In the Lais, Marie places her characters in a variety of circumstances covering the fundamental issue of love in human relationships. As the narrator of events, she acts as a quiet observer, relating details of clothing, speech, and courtly lifestyles, as well as facets of social behavior. Although her Lais has a subtly didactic tone, Marie refrains from analysis or outright judgment, presenting an assortment of conflicts with unpredictable resolutions. Many of Marie's characters live in a hostile world, trapped literally by a jealous husband or figuratively by social or familial obligations, and they seek an ideal love as a means of escape. Some critics conclude that Marie presents marital love as the ideal, while others surmise that she treats adultery as a more dangerous and, therefore, stronger expression of passion. A love that is loyal, generous, and pure results in success for the lovers, regardless of marital ties, while a love that is selfish or impure ends in tragedy or punishment. Like the Lais, Marie's Fables shows her concern for individual growth and well-being.

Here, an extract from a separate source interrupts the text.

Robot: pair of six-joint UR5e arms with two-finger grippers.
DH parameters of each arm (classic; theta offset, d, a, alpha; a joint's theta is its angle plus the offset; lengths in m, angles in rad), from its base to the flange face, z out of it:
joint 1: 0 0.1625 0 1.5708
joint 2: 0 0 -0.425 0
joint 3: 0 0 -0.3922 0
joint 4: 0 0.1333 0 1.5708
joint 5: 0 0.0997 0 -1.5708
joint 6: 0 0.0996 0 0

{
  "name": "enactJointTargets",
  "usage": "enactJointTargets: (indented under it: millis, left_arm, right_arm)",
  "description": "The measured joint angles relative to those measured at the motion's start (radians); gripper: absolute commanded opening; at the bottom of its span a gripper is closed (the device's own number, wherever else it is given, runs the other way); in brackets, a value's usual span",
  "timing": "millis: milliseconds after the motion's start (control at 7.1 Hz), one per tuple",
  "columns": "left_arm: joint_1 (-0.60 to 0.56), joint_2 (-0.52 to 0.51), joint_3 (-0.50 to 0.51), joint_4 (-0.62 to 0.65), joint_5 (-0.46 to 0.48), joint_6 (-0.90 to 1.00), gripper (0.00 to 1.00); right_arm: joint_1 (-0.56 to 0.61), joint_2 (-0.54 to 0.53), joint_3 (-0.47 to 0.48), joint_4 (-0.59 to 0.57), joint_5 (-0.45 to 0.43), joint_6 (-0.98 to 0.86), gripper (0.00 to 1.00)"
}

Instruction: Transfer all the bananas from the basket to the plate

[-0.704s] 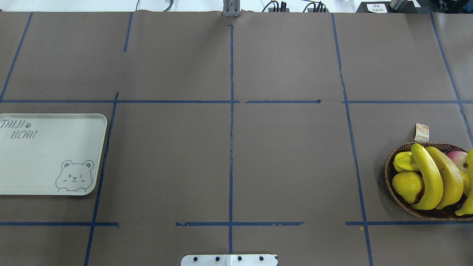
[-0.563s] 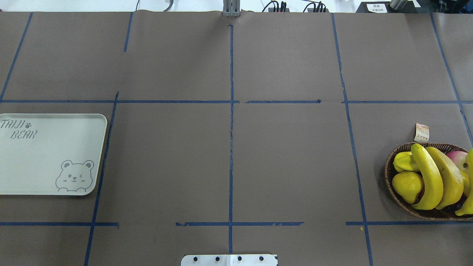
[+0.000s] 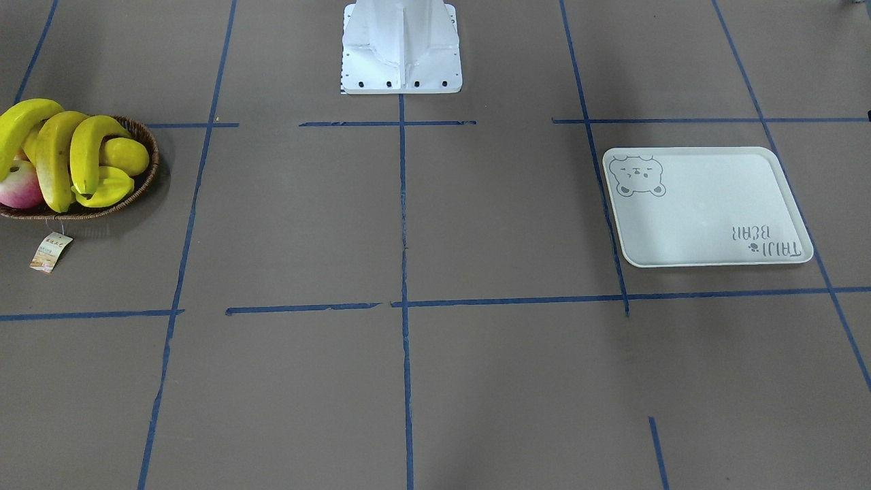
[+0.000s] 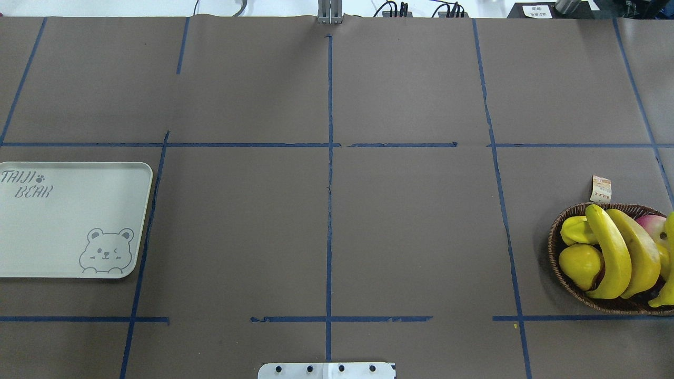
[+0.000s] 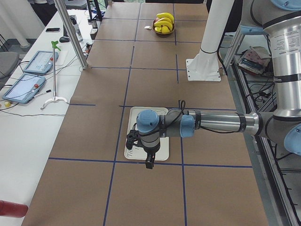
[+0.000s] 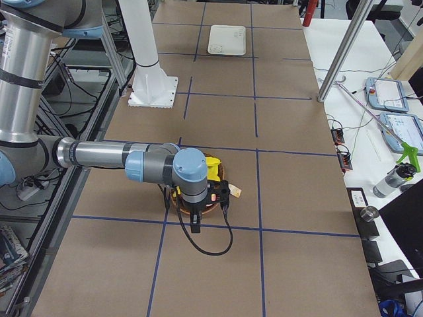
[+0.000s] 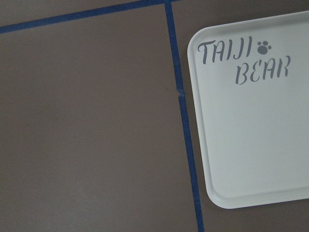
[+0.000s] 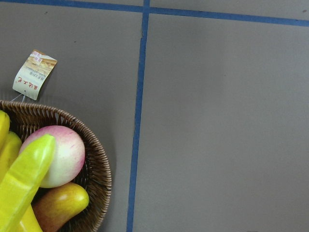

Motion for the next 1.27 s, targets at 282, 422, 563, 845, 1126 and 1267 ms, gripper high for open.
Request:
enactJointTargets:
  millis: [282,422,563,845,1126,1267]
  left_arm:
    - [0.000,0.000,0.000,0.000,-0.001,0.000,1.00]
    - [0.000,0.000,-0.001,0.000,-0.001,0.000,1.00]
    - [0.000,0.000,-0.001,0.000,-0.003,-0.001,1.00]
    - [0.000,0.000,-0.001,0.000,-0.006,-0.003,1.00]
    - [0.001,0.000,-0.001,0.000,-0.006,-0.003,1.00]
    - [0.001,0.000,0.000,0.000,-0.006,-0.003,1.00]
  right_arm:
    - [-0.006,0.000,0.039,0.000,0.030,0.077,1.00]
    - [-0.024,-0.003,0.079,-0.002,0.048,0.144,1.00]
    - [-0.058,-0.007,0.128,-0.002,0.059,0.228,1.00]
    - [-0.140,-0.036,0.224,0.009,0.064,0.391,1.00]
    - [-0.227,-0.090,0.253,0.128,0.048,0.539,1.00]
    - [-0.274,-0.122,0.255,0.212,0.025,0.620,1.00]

Many of the lessons taught by these stories affirm the injunction set forth in the epilogue to the collection: "one who neglects one's own interests acts foolishly." Through the actions of characters in the fables, Marie asserts her disdain both for manipulators and those careless enough to become victims. She also warns against corrupt and villainous officials. Didactic by nature, the fables instruct readers to fight the oppression of the weak, to root out corruption and greed, and to choose a simple and free life over a luxurious but enslaved existence.
Critical Reception
The number of manuscripts of Marie's work that have survived through the centuries serves as evidence of her importance as a medieval writer. However, the bulk of English criticism of her works did not appear until the nineteenth and twentieth centuries. Scholars note one mention of her by a contemporary, Denis Piramus, who in his work La Vie Seint Edmund Le Rei (1190-1200) speaks of a "lady Marie who wrote in rhyme and composed the verses of lais." Critics today describe Marie de France as a storyteller of great charm and imagination who wrote with wit, intelligence, and economy. On the other hand, what certain critics refer to as charming simplicity in Marie's writing some view as a lack of sophistication. Her character depiction, for example, has been judged by some to be two-dimensional; others, however, have asserted that Marie intentionally established fixed types so that the slightest deviation would be noticeable, thereby contributing to the definition and differentiation of her characters. Some critics cite as a weakness her tendency to create absurd situations—as in the lai "Yonec" in which a pregnant woman jumps twenty feet from the tower where she is imprisoned, lands unhurt, and journeys to find her lover. But others argue that Marie's Lais is purposely absurd and thereby intent on conveying both humor and irony. Finally, scholars note that Marie's narratives depict not only the style of dress and manner of speech but also the behavioral codes and societal attitudes of the late twelfth century. Her vivid portrait of life in the medieval Anglo-Norman court has attracted the attention of critics and historians throughout the centuries, but it is her insightful treatment of love and human relationships that has secured her universal appeal.